*THE TASK*
Repeat the lines below exactly as written, please, from the line with "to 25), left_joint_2" to the line with "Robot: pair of", both lines included, and no others.

*DATA EXTRACTS*
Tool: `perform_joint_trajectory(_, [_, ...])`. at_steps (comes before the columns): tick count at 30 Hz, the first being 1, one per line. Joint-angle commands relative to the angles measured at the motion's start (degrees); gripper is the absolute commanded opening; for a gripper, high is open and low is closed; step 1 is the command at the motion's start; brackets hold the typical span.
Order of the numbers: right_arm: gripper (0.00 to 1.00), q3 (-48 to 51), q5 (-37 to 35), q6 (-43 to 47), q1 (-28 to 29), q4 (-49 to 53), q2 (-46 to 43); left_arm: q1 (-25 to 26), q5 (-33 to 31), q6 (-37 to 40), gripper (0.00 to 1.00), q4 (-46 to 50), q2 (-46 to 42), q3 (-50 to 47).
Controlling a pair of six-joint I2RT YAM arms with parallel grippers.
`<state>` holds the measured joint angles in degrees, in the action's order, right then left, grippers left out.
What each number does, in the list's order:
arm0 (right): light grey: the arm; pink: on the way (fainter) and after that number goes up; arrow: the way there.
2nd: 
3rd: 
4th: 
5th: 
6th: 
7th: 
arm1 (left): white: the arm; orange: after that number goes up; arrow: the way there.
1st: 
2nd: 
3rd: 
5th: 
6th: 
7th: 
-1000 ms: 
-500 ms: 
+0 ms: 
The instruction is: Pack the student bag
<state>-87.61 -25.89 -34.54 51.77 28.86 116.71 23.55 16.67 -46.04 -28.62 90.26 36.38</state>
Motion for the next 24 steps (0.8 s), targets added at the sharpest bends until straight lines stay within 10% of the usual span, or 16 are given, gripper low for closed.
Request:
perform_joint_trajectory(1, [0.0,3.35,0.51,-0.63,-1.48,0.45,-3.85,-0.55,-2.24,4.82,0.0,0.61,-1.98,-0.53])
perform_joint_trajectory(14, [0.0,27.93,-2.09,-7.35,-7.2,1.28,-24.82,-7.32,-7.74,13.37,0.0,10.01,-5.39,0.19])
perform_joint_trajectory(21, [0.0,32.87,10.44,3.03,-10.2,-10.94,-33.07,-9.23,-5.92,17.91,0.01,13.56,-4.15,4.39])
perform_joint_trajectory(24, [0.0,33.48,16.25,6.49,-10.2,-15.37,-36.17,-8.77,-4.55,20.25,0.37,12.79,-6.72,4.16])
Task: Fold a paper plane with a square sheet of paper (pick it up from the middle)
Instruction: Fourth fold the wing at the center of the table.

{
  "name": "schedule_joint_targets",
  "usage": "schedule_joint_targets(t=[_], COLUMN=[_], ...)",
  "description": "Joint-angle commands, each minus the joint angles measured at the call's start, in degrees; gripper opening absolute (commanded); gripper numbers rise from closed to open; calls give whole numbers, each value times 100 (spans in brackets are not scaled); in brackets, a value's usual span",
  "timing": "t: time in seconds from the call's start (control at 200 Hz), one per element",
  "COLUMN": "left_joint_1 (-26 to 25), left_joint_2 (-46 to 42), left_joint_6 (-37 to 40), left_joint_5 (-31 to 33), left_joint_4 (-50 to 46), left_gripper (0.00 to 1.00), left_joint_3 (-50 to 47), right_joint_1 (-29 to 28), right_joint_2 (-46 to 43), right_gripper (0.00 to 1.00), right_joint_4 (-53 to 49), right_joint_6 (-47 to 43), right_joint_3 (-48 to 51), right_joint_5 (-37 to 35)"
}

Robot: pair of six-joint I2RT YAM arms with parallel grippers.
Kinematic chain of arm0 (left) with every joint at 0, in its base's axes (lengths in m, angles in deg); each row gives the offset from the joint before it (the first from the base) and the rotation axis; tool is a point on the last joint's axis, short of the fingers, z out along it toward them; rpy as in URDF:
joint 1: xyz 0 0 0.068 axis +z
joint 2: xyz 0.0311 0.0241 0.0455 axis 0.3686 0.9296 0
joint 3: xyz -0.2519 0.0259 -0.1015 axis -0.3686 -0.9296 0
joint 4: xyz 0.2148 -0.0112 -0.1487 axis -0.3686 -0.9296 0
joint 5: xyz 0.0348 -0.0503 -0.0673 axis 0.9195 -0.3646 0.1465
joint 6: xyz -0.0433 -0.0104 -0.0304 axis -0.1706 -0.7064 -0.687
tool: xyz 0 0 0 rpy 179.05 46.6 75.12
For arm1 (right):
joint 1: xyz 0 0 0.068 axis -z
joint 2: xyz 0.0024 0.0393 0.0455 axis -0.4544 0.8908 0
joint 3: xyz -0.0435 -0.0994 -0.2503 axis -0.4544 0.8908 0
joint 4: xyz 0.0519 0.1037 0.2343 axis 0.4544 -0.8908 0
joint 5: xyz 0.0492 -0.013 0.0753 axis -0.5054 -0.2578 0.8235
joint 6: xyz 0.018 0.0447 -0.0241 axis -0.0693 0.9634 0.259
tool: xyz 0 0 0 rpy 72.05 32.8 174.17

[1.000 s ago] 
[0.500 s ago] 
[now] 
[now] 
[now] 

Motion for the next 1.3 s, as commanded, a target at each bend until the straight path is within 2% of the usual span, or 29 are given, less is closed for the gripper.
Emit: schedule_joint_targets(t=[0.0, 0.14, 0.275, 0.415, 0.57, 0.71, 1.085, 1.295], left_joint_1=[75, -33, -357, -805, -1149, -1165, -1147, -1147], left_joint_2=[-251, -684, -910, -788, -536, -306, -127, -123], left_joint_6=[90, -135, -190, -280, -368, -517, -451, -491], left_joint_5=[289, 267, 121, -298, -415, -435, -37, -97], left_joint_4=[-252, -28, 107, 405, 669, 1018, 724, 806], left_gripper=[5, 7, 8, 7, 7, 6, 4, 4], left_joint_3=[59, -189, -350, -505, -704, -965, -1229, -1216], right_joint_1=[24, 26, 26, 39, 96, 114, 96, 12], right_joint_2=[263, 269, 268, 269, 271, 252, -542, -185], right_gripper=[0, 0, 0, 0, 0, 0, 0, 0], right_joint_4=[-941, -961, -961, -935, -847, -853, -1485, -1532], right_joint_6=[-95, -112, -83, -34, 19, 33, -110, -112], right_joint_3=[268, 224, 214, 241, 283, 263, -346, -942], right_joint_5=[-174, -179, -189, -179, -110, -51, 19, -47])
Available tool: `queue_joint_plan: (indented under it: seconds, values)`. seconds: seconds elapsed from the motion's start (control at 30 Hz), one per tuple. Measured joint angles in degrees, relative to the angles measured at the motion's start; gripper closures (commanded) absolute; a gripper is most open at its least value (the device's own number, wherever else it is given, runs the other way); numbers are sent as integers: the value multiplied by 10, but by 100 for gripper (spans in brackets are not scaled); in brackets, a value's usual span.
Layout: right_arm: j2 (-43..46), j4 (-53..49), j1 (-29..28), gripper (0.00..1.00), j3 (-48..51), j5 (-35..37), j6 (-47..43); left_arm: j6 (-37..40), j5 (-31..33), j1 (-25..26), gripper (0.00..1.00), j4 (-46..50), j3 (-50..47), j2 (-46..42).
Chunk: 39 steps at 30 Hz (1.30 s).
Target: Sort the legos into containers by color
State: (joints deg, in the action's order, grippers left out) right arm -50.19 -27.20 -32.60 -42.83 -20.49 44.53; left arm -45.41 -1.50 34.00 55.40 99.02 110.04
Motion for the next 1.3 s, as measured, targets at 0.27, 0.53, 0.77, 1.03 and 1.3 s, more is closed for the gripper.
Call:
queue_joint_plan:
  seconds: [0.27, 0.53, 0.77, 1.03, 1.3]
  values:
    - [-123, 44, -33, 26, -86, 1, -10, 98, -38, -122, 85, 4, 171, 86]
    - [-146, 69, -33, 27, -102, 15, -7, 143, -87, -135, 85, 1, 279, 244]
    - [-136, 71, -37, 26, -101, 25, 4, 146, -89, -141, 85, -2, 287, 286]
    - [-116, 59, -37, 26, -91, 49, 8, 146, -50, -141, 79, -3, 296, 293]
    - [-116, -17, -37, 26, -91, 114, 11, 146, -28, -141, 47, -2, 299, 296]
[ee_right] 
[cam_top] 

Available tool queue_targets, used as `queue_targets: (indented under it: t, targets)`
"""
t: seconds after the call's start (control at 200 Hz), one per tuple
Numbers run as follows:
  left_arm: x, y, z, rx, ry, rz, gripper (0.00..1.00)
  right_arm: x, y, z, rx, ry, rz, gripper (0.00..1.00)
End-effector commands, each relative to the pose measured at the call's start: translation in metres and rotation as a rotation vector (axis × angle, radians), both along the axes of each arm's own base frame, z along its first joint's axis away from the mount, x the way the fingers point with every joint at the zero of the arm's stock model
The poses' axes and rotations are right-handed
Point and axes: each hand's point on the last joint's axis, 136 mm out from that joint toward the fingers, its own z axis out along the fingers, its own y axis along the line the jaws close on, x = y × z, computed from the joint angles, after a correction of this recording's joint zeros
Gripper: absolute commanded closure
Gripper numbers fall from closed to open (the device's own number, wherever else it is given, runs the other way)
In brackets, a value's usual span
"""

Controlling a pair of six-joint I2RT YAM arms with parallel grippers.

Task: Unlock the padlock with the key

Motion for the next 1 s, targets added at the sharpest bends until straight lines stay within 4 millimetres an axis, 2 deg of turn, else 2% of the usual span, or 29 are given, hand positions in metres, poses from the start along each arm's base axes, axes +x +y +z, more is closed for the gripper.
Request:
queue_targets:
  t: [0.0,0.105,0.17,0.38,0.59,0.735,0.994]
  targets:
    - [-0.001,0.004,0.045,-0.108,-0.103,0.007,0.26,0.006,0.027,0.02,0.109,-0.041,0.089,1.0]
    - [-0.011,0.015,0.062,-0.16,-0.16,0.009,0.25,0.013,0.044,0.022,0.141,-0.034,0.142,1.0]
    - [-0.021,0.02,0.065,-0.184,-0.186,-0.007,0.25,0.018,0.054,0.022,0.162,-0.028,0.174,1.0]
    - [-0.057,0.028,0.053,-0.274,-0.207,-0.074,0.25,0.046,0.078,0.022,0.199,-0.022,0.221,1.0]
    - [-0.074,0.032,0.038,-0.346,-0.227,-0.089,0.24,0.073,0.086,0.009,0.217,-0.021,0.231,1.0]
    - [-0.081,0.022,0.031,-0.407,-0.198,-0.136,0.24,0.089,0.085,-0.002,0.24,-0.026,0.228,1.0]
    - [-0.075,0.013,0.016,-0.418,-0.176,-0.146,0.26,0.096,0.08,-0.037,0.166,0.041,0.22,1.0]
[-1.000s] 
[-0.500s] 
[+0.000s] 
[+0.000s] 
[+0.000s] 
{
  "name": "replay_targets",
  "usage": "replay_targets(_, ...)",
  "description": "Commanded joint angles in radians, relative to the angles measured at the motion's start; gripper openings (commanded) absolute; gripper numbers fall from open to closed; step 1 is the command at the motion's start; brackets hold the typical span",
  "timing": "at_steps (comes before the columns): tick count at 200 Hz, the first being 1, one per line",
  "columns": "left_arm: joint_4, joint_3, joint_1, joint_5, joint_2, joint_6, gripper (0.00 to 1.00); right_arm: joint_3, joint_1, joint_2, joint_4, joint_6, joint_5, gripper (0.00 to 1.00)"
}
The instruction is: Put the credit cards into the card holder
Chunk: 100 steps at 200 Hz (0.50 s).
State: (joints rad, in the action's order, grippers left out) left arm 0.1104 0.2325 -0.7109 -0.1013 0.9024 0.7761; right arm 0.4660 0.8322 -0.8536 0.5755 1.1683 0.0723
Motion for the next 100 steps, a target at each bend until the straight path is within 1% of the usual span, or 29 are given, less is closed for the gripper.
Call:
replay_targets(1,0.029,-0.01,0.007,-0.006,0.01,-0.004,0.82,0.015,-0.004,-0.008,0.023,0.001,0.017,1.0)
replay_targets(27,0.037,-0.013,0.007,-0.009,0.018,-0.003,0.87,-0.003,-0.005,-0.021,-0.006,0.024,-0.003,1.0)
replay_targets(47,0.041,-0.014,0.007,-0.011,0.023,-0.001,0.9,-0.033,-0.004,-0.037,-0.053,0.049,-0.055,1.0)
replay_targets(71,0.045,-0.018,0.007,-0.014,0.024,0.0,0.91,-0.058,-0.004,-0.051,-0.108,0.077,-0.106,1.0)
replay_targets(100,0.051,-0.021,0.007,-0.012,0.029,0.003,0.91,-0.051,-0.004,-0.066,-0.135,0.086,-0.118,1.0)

*RESPONSE FOR THIS EXERCISE*
  "COLUMN": "left_joint_1 (-26 to 25), left_joint_2 (-46 to 42), left_joint_6 (-37 to 40), left_joint_5 (-31 to 33), left_joint_4 (-50 to 46), left_gripper (0.00 to 1.00), left_joint_3 (-50 to 47), right_joint_1 (-29 to 28), right_joint_2 (-46 to 43), right_gripper (0.00 to 1.00), right_joint_4 (-53 to 49), right_joint_6 (-47 to 43), right_joint_3 (-48 to 51), right_joint_5 (-37 to 35)"
}

Robot: pair of six-joint I2RT YAM arms with parallel grippers.

This output requires nothing more.